El rutómetro

Vals de estrellas

Tour
Vingegaard y Pogacar, en el Tour. (AFP)

Un tren de Jumbos enfila hacia el grupo de la planta noble de la clasificación. Los relevos están perfectamente sincronizados. Se trata de los ocho integrantes del mejor equipo del mundo. Entretanto, la pareja estelar barrunta en lo suyo, vigilándose y rodando como si fueran sin cadena.

La estrategia está clarísima. Los hombres de Vingegaard quieren ir eliminando adversarios, infligiendo un ritmo frenético, insoportable para los más débiles. La Alpes en verano mimetizan con los mejores recuerdos que uno pueda guardar del Tour de Francia. El Col de Ramaz selecciona un excelso grupo. Un puerto que nos evoca exhibiciones de grandes escaladores. Me viene al recuerdo Richard Virenque, aquel ciclista francés que soñó devolverle el Tour a su amada patria y que terminó su carrera en un paño de lágrimas.
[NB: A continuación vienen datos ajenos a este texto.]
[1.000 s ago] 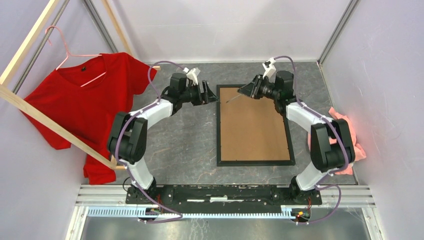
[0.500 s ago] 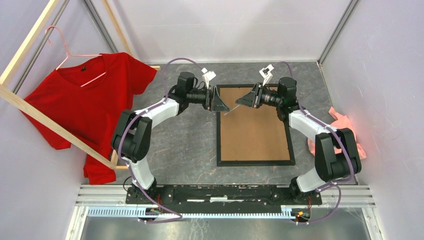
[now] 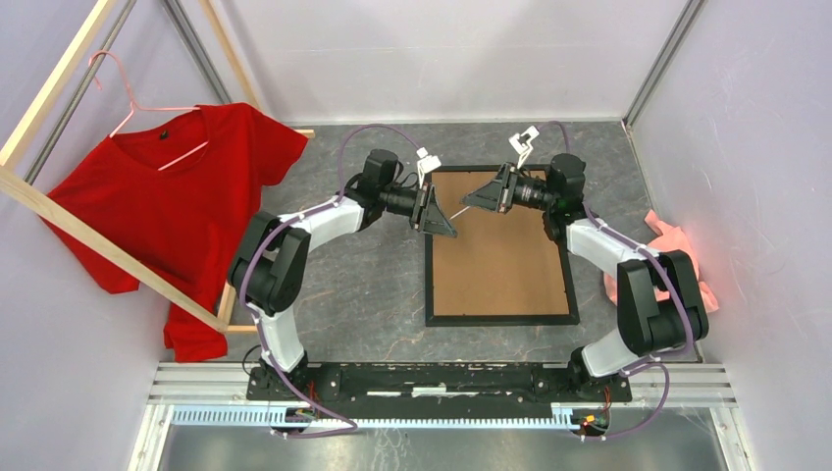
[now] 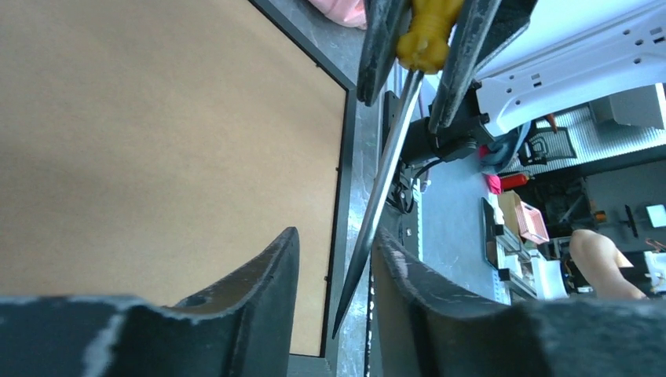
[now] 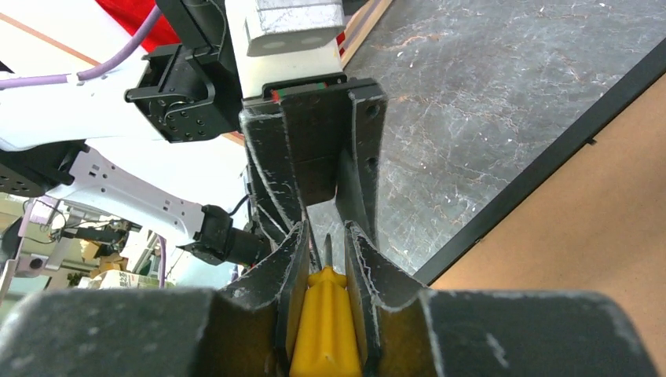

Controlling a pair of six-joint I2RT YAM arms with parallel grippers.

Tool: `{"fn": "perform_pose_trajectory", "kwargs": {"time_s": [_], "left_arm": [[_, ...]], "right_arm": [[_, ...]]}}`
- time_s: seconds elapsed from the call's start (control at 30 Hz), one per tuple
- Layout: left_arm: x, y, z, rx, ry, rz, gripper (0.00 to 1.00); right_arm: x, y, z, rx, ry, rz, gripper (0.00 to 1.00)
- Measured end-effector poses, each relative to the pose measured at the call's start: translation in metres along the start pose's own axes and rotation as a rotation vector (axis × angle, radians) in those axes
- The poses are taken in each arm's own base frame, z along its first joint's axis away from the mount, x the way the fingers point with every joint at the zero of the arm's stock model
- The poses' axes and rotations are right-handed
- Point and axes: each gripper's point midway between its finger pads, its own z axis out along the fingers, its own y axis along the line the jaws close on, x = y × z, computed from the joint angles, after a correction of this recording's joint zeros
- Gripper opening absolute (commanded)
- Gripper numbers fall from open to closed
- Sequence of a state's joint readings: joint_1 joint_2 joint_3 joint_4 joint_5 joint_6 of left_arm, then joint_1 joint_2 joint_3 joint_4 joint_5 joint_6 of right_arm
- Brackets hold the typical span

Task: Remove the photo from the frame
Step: Adjust the screwdriver.

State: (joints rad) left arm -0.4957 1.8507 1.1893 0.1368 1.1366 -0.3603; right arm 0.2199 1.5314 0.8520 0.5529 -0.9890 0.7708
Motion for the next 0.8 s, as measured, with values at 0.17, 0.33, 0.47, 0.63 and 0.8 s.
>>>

Estamos en el Tour de Francia. Se respira por todas partes. Lo que se presencia en la carrera, la belleza del paisaje, una naturaleza exuberante que rebosa vitalidad, y la alegría de unas temperaturas ideales que, después del crudo invierno, repueblan las carreteras de aficionados llegados de todas partes. Es el escenario con el que media humanidad identifica a la mejor carrera ciclista del mundo.

Hors Categorie

Si la atmósfera nos entona y envalentona para lo que está por llegar, la jerga ciclista completa la expectación. Quedan ocho magníficos corredores en el grupo, el público desatado, con tantas banderas como en la ONU, y un Hors Categorie por coronar. El Col de Joux Plane impone y no defrauda. Se desgrana el racimo de ciclistas y se produce el ataque esperado. A Vingegaard solo le quedaba el fiel Kuss de aquel pleno con el que comenzaba la batalla. Pogacar da la orden, y Adam Yates la ejecuta con maestría. El vikingo se ha quedado solo.

Se espera el ataque de Pogi en cualquier momento. Se viven instantes únicos. «Lo nunca visto», se oye decir. El espectáculo vibra gracias a estos dos colosos y al superviviente Adam Yates, que fue fichado expresamente para momentos como este.

Ataca Pogacar. Brutal latigazo. Por un momento el Tour vive en un péndulo de segundos convertidos en metros. La distancia se estanca. Vingegaard resiste. La resiliencia del vikingo es épica. No se altera, su autocontrol es encomiable. Resiste y no desfallece, ni física ni psicológicamente. El mérito alcanza su fruto. La distancia comienza a estancarse, y metro a metro se va recortando hasta emparejarse las ruedas delanteras. Por un momento, la icónica imagen de Anquetil y Poulidor reaparece en el imaginario.

Descenso al paraíso. Nace una estrella.

Así lo denominó el maestro Javier Ares. Morzine espera al vencedor de la mejor etapa de un Tour que se supera a cada jornada. La prudencia ejerce de auriga de estos dos colosos inconmensurables. En la cima del Joux Plane hemos vuelto a vibrar con una clase magistral que ha emulado al ciclismo en pista, en una de las cotas más insignes de los Alpes, en la Alta Saboya.

Aparece quien terminará por completar una jornada épica, de las que se recuerdan con el paso de los años. Irrumpe un Carlos Rodríguez desenfrenado. El granadino baja a sarcófago abierto y se beneficia de las convenientes cautelas de los líderes de la carrera. Estaba escrito. El de Almuñecar nos lo anunció en El Rutómetro hace pocos días, y sus credenciales en categorías inferiores avalaban el mejor de los porvenires.

No hay dos sin tres. Pello Bilbao, Ion Izaguirre y Carlos Rodríguez gritan al cielo que el ciclismo español nunca se fue. Quizás estaba adormecido, pero la raza y la calidad permanecen intactas. Hemos disfrutado una etapa gloriosa. Hemos presenciado un espectáculo entre dos portentos y el advenimiento y consagración de quien, a no mucho tardar, intentará arrebatarles el protagonismo. Queda escrito. Apunten el día y la hora. Ha nacido otra estrella.